“In Sunday school, I learned to think of God as a very old white-bearded man on a throne, who stood above creation and occasionally stirred it with a stick. When I am dreaming quantum dreams, what I see is an infinite web of relationship, flung across the vastness of space like a luminous net…it is not enough for me to proclaim that God is responsible for all this unity. Instead, I want to proclaim that God is the unity—the very energy, the very intelligence, the very elegance and passion that make it all go…As Joseph Campbell once asked, what if the universe is not just a product of God but also the manifestation of God—a “eucharistic planet” in which we have been invited to live.” (Barbara Brown Taylor, The Luminous Web, pp 54-5)
Barbara Brown Taylor in the essays in this book works to weave together science and religion. In the essay entitled, “The Physics of Communion,” she marvels along with Einstein at how subatomic particles seem to react as one entity even when separated and altered at great distances. She speculates that the now diverse aspects of creation—rocks, plants, mammals, stars, humans—retain some sense of the unity that they used to experience before the “big bang.” We remember our original oneness and yearn for it.
I remember the amazement that the discussion of fractals caused—pleasing, harmonious forms echoed not only in nature, but also in music, art, engineering, and mathematics. It seemed we were “wired” to find certain proportions beautiful, and that those same proportions proved to be structurally sound as well. Michelangelo’s naked man inscribed in a circle similar in relationship to a whorled shell, an airplane’s wing, the spans of a strong but flexible bridge. Our delight in fixed proportions would make sense if what we are responding to is the echo of our own unity with these diverse things. They resonate for us and they work for us because, in a sense, they are us.
When we think of oneness separating out into multiplicity, we also have a place for the diversity of religious experience. God is one, yet we perceive him differently depending on whether we have fetched up in the Middle East, a Pacific island, or the Indian subcontinent. So many faith traditions posit our current existence as a painful, illusory, but ultimately temporary separation from the Great Unity that is God.
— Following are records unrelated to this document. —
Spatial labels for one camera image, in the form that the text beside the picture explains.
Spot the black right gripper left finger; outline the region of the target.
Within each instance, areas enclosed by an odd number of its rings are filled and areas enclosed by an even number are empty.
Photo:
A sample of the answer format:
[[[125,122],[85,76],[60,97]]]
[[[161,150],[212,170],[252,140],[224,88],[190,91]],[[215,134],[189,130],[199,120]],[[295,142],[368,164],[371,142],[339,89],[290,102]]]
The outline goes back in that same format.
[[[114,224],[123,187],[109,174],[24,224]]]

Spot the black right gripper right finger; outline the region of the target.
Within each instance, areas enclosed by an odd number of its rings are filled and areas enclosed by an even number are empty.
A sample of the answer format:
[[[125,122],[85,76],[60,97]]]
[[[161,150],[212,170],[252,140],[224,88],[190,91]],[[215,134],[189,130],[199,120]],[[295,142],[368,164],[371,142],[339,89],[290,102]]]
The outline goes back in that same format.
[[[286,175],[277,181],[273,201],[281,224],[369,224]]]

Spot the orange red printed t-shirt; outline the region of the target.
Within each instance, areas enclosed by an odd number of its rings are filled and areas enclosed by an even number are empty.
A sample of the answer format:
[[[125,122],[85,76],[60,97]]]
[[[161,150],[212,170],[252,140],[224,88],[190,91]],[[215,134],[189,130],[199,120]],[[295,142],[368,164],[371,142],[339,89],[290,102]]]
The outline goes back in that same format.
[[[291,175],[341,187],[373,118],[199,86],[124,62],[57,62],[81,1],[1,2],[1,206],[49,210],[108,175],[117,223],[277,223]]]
In the Star Wars movies, perceptive characters like Yoda or Obi Won Konobi sense whenever there is “a disturbance in the force.” They feel the evil, greed, and megalomania of the antagonists as a literal break in the harmony of the universe. One doesn’t have to be a Jedi master to sense similar breaks. We have our own experiences of unity and separateness on a daily basis. On the beach, in the woods, during worship, listening to or making music, we feel connected and at peace. In contrast, in ugly environments or in “ugly” moments, such as during an argument, a period of depression or mourning, or a mean act, we feel painfully isolated. If we are wise, we realize that these times of separation are transient, and we wait patiently for our awareness of unity to return.
Often in the Christian liturgy, we hear that God is the “ground in which we live and move and have our being.” This “ground” is the big picture, containing all time, space, biological processes, mentation. God holds it all. For a time, we have crystallized, separated out of the Solution, yet ultimately, we will be reabsorbed, returned to the Great Oneness.
Barbara Brown Taylor quotes Neils Bohr, who said: “we must be clear, when it comes to atoms, language can only be used as in poetry.” Taylor then applies the same comment to God: “When it comes to God, language can be used only as in poetry.” We always labor to express divinity—God is love, God is unity, God is perfection, God is eternity, God is synchronicity. No matter what formula we try, all words break down. They are fragments of the whole.
I wish we could relax into our human experience. We get very anxious about our limitations. We have limited time, limited choices, limited abilities. Yet if we considered that all this anxiety stems from our experience of having temporarily distilled out of our true ground, we might be at peace. This stress is just part of the condition, similar to sweat emerging from skin on a hot day. God is in our struggle, and even in our struggle, we remain in God.